How To Save Your Ass If You Plan To Visit Pennsylvania -

Issued by the Pennsylvania Tourism Bureau to ALL visitors:

1. Don't order filet mignon or pasta primavera at The Pancake Farm. It's a
diner. They serve breakfast. Let them cook something they know. If you upset the ladies in the kitchen, they'll kick your ass.

2. Don't laugh at the names of our towns (Intercourse, Bird-in-Hand, Blue
Ball, Climax, Ephrata) or we will just have to kick your ass.

3. We know our heritage. Most of us are more literate than you. We are also better educated and generally a lot nicer. Don't refer to us as a bunch of hicks or we'll kick your ass.

4. Naturally, we do have lapses in judgment from time to time, but we are
not dumb enough to let someone move to our state in order to run for the
Senate. If someone tried to do that, we would kick her ass.

We are also not dumb enough to elect a professional wrestler to our highest state office. People like that should have their ass kicked.

5. Anything that inspires tourists to buy 50,000 postcards can't be bad, so
don't laugh at our Amish horse & Buggies. If you do we'll kick your ass.

6. We are fully aware of how cold it gets here in the winter, so shut the
hell up. Just spend your money and get the hell out of here or we'll kick
your ass.

7. Don't order the vegetarian special at the local diner. Everyone will
instantly know that you're a tourist. Eat your steak well done like God
intended and have some potatoes with that, for heaven's sake! Also, don't
ask what a hot dish is or we'll kick your ass.

8. Don't try to fake a Pennsylvania Dutch accent. We don't have an accent. That will incite a riot and you will get your ass kicked many times.

9. Don't talk about how much better things are at home because we know
better. Many of us have visited big-city hellholes like Washington D.C.,
Chicago, and New York and we have the scars to prove it. If you don't like
it here, Interstate 80, 70, and 76 are ready when you are. Move your ass on home before it gets kicked.

10. Don't complain that Pennsylvania has too many moquitoes and farmland. If you whine about OUR scenic beauty we'll kick your ass all the way back to New York City.

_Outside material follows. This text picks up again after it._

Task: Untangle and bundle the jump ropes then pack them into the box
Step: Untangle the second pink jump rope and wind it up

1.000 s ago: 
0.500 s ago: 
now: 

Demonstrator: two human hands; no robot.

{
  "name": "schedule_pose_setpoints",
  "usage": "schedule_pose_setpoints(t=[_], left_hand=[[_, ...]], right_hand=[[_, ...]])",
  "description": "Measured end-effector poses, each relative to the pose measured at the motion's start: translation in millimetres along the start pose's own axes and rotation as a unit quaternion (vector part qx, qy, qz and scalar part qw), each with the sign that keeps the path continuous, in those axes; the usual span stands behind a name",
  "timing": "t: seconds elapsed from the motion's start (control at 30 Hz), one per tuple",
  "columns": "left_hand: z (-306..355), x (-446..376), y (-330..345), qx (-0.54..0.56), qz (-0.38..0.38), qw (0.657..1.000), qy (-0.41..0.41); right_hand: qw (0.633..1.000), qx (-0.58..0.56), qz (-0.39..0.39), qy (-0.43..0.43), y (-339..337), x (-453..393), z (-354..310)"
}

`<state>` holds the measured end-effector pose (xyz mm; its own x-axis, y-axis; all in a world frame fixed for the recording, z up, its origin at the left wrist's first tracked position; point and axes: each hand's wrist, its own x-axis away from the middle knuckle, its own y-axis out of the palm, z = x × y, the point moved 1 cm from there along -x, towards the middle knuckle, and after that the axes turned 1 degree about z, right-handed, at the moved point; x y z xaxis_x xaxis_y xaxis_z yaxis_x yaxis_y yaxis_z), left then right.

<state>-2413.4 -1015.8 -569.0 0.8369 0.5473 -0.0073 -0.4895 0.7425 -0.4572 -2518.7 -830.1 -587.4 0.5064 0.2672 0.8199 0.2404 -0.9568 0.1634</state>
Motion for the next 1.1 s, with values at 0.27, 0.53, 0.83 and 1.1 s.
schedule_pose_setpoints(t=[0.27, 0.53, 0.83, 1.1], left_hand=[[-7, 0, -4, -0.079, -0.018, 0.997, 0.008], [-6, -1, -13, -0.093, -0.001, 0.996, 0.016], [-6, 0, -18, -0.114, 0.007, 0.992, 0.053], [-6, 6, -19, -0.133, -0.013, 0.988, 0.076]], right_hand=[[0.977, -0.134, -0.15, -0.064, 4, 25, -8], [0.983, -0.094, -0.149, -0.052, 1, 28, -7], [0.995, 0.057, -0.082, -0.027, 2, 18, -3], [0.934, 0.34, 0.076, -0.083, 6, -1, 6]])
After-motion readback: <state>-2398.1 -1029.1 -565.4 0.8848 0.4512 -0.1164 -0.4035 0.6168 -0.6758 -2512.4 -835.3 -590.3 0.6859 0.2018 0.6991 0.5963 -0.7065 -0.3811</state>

11. Don't ridicule our mannerisms. We only speak when spoken to. We hold doors open for others. We offer our seats to old folks because such things are expected of civilized people. Behave yourselves around our sweet, little gray-haired grandmothers or they will kick some manners into your ass just like they did ours.

12. Don't lie to any of us. If we don't find out right away, we will eventually. We will then kick your ass.

13. So you think we're quaint because many of us live on the farm or in the woods? That's because we have enough sense to not live in filthy, smelly, crime-infested cesspools like New York or New Jersey. Make fun of our country fresh air and we'll kick your ass.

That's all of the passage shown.